What to produce »
Starting with the first line and ending with the one that holds "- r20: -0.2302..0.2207", retype the entries exactly.

··· Data ···

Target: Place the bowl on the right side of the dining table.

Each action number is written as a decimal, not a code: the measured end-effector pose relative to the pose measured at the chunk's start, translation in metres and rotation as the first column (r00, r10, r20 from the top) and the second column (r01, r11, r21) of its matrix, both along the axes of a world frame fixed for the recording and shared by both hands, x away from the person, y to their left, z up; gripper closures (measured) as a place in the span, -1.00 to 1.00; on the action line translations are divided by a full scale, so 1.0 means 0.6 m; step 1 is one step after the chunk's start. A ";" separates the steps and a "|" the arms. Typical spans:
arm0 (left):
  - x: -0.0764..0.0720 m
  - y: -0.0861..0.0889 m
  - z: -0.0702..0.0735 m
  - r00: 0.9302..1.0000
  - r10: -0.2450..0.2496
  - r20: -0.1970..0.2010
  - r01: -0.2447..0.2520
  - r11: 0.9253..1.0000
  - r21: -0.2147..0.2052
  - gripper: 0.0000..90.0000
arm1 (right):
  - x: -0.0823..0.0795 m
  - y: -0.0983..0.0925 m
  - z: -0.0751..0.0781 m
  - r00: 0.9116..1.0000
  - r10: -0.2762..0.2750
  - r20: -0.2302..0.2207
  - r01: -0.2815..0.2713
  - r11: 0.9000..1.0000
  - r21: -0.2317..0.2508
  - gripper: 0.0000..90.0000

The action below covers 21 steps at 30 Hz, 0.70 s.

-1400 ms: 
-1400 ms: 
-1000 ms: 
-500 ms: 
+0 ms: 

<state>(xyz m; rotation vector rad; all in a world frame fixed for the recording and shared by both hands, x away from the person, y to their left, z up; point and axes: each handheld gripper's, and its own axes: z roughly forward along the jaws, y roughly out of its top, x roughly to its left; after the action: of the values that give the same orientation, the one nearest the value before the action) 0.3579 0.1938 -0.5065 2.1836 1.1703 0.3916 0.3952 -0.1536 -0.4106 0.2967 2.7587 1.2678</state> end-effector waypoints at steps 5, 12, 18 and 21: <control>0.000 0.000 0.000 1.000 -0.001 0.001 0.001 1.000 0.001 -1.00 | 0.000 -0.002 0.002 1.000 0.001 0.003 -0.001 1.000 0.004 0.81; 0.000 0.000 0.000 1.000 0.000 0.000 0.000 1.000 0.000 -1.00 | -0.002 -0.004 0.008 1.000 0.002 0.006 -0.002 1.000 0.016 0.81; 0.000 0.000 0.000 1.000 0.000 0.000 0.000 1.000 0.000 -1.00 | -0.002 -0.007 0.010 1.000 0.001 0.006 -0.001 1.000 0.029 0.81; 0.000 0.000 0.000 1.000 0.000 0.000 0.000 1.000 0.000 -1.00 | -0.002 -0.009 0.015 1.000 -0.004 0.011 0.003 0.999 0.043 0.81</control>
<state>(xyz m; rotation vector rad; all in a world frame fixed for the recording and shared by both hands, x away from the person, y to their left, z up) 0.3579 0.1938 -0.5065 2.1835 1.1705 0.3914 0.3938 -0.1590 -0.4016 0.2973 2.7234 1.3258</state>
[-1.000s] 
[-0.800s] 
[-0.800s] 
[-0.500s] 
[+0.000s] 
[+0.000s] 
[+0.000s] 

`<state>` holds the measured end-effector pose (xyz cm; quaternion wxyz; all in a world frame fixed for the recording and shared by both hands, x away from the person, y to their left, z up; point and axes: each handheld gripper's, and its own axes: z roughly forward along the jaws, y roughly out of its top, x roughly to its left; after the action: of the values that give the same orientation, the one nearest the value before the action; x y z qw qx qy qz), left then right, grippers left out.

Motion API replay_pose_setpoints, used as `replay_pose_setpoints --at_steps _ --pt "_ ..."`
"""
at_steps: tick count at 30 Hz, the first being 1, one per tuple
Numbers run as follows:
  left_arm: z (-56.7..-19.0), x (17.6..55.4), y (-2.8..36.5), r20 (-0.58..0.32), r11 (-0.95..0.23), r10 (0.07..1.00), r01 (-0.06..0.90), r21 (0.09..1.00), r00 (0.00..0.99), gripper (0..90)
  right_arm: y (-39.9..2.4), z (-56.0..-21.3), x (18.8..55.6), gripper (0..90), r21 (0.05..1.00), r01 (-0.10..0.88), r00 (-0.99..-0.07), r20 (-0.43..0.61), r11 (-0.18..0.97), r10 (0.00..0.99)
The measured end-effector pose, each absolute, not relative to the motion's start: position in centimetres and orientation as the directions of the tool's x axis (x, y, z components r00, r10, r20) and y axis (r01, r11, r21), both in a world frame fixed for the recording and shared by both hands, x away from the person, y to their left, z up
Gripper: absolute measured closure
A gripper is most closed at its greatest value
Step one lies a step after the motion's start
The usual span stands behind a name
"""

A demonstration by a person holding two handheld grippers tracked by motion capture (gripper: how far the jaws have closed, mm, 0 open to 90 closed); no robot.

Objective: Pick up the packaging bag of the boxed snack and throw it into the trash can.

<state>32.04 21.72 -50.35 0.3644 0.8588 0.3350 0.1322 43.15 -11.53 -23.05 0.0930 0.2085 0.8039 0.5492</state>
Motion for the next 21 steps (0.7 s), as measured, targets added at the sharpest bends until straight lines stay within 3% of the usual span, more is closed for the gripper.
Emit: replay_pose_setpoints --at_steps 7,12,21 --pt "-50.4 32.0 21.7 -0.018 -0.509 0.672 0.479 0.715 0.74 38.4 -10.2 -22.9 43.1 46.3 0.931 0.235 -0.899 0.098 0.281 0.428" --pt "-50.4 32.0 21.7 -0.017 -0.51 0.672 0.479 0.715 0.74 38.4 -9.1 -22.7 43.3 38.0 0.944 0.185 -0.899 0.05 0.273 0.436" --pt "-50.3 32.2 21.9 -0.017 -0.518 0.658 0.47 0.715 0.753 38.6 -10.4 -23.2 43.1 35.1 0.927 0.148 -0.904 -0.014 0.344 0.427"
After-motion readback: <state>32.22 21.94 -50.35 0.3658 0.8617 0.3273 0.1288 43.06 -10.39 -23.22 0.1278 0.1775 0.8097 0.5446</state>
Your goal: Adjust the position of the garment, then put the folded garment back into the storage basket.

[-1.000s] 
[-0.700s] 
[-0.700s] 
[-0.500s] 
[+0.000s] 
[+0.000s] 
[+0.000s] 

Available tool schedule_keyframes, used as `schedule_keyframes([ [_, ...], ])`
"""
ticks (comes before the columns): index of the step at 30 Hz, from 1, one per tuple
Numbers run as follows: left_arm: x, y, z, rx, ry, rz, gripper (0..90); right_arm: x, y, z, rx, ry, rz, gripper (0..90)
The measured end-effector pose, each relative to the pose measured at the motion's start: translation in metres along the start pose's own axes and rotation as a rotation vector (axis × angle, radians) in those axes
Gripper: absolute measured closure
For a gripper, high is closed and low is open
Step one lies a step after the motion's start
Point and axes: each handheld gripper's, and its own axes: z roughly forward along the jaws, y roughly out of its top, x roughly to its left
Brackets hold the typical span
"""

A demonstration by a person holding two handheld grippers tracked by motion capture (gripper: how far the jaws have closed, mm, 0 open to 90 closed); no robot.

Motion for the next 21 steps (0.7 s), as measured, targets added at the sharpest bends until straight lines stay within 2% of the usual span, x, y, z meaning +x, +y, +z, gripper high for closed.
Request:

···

Task response »
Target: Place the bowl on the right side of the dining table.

Each action number is written as a decimal, not a code: the measured end-effector pose relative to the pose measured at the chunk's start, translation in metres and rotation as the first column (r00, r10, r20 from the top) and the second column (r01, r11, r21) of its matrix, both along the axes of a world frame fixed for the recording and shared by both hands, x away from the person, y to their left, z up; gripper closures (measured) as a place in the span, -1.00 to 1.00; on the action line translations are divided by a full scale, so 1.0 means 0.6 m; step 1 is one step after the chunk's start. A ";" separates the steps and a "|" the arms. Typical spans:
arm0 (left):
  - x: -0.0764..0.0720 m
  - y: -0.0861..0.0889 m
  - z: -0.0702..0.0735 m
  - r00: 0.9302..1.0000
  - r10: -0.2450..0.2496
  - r20: -0.1970..0.2010
  - r01: -0.2447..0.2520
  - r11: 0.9253..1.0000
  - r21: -0.2147..0.2052
  - gripper: 0.0000..90.0000
arm1 (right):
  - x: -0.0823..0.0795 m
  - y: -0.0983..0.0925 m
  - z: -0.0751..0.0781 m
  - r00: 0.9116..1.0000
  - r10: -0.2762..0.2750
  - r20: -0.2302..0.2207

The response to the exercise is now complete.